Insomnie

Tristan Corbière

Les Amours jaunes — 1873

Insomnie, impalpable Bête ! N’as-tu d’amour que dans la tête ? Pour venir te pâmer à voir, Sous ton mauvais œil, l’homme mordre Ses draps, et dans l’ennui se tordre !… Sous ton œil de diamant noir.

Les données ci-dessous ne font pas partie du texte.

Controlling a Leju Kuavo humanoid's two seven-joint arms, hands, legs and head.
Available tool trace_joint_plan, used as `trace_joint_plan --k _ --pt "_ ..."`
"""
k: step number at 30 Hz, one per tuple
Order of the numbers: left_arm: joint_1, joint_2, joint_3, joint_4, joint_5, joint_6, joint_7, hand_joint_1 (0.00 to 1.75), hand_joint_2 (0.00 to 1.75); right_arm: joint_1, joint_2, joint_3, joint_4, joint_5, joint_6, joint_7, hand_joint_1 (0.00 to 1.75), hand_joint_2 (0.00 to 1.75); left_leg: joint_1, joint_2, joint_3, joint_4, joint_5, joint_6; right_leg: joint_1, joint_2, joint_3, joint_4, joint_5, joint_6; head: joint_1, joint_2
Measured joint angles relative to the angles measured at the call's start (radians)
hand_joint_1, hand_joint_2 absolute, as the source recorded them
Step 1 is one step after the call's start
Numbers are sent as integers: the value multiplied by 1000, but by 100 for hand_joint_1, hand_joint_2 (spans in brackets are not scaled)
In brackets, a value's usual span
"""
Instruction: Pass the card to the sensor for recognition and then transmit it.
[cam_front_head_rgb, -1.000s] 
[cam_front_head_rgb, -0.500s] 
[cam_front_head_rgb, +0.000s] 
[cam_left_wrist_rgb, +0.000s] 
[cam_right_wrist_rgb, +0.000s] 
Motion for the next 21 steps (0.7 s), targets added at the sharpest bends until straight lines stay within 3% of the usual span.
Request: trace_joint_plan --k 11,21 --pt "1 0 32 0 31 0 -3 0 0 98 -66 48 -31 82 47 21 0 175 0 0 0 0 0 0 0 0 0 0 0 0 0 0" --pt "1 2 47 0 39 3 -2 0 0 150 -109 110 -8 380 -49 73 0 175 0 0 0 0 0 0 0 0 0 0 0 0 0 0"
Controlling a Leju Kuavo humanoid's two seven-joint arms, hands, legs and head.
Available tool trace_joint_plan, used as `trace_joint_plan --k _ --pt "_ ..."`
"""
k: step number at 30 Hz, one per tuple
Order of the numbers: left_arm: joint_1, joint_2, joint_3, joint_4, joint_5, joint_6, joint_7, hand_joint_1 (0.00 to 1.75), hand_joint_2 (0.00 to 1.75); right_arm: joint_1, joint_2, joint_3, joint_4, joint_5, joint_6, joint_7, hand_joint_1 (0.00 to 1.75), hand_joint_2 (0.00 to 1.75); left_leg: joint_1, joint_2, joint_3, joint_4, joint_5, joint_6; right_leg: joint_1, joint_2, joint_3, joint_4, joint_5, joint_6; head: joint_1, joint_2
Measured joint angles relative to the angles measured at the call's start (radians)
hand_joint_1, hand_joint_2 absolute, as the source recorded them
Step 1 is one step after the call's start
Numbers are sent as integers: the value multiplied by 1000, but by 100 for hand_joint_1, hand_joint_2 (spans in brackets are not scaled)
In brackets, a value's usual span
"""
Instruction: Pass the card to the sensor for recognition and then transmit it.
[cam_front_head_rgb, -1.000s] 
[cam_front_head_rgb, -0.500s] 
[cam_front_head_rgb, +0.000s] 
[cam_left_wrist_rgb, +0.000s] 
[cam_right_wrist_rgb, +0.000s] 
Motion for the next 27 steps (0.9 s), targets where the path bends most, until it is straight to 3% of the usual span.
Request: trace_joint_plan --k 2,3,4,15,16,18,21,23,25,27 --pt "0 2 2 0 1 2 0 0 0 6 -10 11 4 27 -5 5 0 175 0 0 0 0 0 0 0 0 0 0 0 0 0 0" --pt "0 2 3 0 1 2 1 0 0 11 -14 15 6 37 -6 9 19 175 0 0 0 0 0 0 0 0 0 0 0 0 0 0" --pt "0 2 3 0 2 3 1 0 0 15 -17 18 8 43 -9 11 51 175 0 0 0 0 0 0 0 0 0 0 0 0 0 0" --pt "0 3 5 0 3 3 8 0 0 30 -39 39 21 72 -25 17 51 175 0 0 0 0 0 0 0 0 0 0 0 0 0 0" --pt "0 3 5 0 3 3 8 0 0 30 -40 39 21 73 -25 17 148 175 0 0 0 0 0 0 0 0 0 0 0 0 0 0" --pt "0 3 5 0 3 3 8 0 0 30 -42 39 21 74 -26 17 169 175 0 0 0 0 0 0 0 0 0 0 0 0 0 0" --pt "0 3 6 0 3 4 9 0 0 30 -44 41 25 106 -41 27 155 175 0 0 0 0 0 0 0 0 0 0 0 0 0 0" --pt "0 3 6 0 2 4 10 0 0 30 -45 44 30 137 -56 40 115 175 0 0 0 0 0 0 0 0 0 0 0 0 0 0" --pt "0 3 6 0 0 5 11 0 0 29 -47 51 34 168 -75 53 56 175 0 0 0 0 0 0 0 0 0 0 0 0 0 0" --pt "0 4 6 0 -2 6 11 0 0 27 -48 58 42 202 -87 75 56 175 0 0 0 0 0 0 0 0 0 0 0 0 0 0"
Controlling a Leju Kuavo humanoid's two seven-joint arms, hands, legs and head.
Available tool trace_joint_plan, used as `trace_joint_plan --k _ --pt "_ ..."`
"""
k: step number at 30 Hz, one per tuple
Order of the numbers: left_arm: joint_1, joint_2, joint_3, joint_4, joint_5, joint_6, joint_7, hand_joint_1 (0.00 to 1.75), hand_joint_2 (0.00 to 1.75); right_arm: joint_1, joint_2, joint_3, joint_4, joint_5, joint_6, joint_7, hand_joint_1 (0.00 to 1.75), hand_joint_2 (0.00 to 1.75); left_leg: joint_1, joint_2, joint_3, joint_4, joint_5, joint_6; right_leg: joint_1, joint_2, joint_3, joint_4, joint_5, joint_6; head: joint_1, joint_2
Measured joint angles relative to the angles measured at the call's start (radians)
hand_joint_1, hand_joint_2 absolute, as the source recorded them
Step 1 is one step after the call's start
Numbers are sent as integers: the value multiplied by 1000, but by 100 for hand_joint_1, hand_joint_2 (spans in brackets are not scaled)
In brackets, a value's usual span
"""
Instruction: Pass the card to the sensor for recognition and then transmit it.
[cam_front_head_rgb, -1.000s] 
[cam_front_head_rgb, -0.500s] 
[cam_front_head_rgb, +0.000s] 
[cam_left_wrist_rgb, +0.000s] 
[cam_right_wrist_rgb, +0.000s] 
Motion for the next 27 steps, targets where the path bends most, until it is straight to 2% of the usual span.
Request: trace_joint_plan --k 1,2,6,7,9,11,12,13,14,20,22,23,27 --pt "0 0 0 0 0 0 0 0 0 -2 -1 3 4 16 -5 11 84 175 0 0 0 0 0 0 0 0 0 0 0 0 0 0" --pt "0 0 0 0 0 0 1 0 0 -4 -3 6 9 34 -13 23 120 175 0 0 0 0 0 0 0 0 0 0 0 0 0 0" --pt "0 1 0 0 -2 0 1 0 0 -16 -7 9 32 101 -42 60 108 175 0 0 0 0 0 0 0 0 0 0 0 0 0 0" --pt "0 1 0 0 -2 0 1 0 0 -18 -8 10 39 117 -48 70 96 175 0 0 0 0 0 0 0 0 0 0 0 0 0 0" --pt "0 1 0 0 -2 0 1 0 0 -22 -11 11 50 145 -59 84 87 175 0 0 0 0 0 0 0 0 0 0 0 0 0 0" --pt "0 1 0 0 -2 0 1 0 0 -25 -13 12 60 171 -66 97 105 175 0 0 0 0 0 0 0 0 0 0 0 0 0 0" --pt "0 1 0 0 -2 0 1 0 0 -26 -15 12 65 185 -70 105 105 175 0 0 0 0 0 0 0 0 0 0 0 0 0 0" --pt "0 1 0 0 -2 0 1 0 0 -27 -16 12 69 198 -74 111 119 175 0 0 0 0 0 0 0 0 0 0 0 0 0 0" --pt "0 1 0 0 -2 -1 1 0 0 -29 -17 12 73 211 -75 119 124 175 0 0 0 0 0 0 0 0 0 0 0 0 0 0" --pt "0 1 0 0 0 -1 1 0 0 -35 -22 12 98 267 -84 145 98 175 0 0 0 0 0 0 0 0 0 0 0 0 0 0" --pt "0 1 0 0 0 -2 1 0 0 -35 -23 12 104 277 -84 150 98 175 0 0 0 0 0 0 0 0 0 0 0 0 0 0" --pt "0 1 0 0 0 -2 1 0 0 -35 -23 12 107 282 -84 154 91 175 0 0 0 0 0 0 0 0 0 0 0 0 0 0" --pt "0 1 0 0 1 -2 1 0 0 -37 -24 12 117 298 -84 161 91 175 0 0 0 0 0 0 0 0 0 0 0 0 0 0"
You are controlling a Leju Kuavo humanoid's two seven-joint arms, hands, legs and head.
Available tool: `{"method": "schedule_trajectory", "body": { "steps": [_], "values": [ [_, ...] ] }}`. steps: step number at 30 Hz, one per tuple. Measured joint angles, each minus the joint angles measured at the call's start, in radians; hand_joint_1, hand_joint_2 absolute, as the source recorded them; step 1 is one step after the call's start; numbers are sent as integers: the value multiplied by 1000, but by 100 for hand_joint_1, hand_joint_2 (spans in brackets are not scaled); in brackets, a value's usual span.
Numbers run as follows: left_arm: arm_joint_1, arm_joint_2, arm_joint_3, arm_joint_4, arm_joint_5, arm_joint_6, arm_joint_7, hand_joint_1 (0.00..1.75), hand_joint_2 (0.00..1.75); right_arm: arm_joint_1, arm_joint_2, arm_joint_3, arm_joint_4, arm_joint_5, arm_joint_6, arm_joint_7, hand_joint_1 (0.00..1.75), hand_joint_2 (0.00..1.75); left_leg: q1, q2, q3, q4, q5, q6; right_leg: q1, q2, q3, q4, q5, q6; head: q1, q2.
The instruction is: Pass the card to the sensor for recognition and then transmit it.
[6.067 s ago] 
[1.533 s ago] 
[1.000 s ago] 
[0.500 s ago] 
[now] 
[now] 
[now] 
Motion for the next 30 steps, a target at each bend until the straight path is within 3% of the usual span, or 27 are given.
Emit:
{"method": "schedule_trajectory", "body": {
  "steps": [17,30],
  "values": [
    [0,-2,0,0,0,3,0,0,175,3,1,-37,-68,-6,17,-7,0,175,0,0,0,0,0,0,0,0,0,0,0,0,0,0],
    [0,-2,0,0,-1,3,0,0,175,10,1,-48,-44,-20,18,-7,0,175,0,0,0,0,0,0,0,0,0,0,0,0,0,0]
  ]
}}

Dis : pourquoi, durant la nuit blanche, Pluvieuse comme un dimanche, Venir nous lécher comme un chien : Espérance ou Regret qui veille, À notre palpitante oreille Parler bas… et ne dire rien ? Pourquoi, sur notre gorge aride, Toujours pencher ta coupe vide Et nous laisser le cou tendu, Tantales, soiffeurs de chimère : — Philtre amoureux ou lie amère Fraîche rosée ou plomb fondu ! — Insomnie, es-tu donc pas belle ?… Eh pourquoi, lubrique pucelle, Nous étreindre entre tes genoux ? Pourquoi râler sur notre bouche, Pourquoi défaire notre couche, Et… ne pas coucher avec nous ? Pourquoi, Belle-de-nuit impure, Ce masque noir sur ta figure ?… — Pour intriguer les songes d’or ?… N’es-tu pas l’amour dans l’espace, Souffle de Messaline lasse, Mais pas rassasiée encor ! Insomnie, es-tu l’Hystérie… Es-tu l’orgue de barbarie Qui moud l’Hosannah des Élus ?… — Ou n’es-tu pas l’éternel plectre, Sur les nerfs des damnés-de-lettre, Râclant leurs vers — qu’eux seuls ont lus. Insomnie, es-tu l’âne en peine De Buridan — ou le phalène De l’enfer ? — Ton baiser de feu Laisse un goût froidi de fer rouge… Oh ! viens te poser dans mon bouge !… Nous dormirons ensemble un peu.